[Stored data entries]
- Opening Delimiter -

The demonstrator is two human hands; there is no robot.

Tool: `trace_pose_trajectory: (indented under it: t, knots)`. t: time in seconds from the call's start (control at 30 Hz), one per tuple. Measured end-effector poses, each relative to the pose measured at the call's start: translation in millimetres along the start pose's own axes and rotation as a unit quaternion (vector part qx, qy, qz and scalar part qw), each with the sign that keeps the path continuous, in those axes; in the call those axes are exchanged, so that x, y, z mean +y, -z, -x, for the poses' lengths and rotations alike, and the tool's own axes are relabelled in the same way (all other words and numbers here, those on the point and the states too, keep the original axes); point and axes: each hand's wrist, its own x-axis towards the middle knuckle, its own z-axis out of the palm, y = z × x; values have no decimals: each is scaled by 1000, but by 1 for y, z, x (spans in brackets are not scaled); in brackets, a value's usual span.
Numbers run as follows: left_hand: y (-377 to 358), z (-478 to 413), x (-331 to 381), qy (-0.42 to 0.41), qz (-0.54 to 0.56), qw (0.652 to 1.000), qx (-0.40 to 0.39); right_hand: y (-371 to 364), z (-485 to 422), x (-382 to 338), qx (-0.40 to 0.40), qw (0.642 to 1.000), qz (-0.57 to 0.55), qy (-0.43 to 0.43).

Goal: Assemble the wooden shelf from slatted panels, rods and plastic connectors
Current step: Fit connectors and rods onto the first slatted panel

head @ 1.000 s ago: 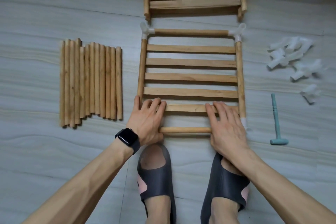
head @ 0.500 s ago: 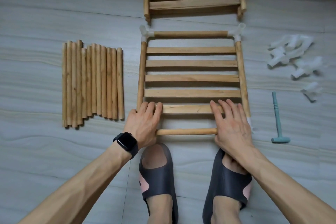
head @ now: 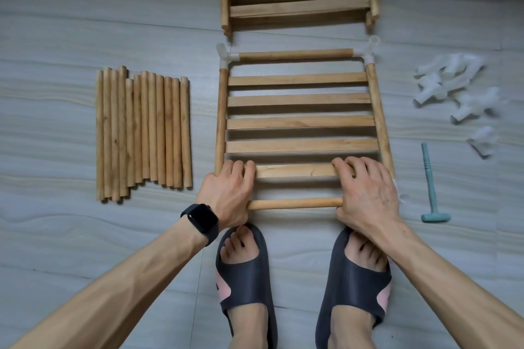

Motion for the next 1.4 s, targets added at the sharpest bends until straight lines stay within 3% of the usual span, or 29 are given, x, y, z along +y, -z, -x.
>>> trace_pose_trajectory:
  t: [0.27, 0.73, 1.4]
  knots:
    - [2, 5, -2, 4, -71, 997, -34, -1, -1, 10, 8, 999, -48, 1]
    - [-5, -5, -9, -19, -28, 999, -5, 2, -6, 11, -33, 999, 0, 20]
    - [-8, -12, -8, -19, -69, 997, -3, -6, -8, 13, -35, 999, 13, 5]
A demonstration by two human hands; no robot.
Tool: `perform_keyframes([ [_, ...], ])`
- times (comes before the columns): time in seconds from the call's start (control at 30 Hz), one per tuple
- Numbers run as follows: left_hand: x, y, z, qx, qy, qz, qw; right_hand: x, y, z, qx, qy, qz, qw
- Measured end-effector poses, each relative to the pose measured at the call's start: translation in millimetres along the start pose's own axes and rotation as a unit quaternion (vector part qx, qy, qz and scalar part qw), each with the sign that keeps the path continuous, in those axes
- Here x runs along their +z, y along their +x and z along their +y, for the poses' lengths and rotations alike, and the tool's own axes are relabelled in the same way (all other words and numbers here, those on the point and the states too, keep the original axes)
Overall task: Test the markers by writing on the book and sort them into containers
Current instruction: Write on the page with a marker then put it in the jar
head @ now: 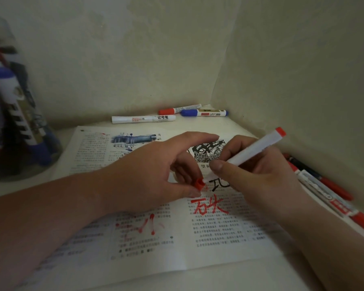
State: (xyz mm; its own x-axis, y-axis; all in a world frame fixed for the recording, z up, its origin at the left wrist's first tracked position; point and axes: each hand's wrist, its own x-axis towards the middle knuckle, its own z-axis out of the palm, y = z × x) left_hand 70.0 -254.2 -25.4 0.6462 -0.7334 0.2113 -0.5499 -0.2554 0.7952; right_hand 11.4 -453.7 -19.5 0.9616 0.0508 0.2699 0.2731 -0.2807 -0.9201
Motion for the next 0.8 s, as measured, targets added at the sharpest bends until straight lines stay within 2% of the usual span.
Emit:
perform_keyframes([
  [0.13,-1,-1,1,-0.002,0.007,0.004,1.0,1,1,-3,0.002,-0.068,0.001,0.998],
  [0.3,0,0,3,0.001,0.029,0.009,1.0,2,5,-2,0.027,-0.121,-0.057,0.991],
  [0.43,2,0,-2,0.001,0.035,0.011,0.999,5,4,0,-0.004,-0.118,-0.056,0.991],
  [0.57,3,0,-8,0.011,-0.019,0.051,0.998,1,4,-1,0.012,0.008,-0.022,1.0],
  [0.7,0,5,-11,-0.01,-0.138,0.114,0.984,-2,6,-1,0.053,0.179,0.025,0.982],
  [0.8,-4,7,-12,-0.031,-0.132,0.11,0.985,-4,7,4,0.077,0.177,0.009,0.981],
])
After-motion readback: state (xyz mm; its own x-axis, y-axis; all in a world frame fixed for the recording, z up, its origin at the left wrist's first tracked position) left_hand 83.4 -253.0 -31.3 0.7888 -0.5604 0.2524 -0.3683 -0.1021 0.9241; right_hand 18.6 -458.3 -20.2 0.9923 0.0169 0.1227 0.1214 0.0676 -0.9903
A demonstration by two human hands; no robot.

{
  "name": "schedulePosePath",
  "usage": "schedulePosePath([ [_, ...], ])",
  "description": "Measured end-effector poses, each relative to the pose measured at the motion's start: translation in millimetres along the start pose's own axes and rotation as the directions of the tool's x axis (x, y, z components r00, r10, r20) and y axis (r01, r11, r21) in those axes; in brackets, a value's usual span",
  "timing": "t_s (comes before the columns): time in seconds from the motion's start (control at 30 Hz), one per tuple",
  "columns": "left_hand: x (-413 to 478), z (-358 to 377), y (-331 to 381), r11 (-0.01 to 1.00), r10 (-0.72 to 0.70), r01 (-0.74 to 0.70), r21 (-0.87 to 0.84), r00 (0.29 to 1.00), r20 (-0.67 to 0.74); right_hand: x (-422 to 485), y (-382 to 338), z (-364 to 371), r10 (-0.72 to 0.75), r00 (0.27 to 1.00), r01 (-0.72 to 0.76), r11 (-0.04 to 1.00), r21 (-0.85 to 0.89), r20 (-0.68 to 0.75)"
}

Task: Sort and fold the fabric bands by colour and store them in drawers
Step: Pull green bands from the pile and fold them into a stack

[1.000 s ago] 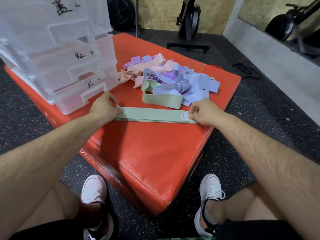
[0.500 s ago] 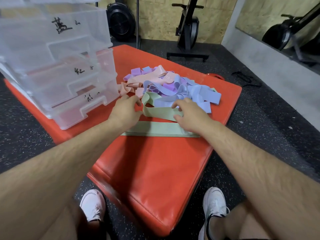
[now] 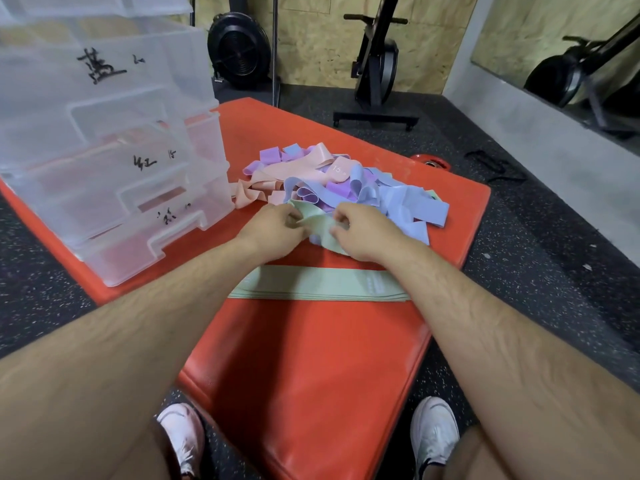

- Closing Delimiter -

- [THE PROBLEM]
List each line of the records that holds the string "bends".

- [EXERCISE RESULT]
Motion for the next 1.4 s, targets added at the sharpest bends until straight lines stay within 3% of the usual span, or 29 are given, x, y, z along +y, -z, -x.
Motion for the next 0.8 s, as measured, targets added at the sharpest bends until straight lines stay within 2% of the usual span.

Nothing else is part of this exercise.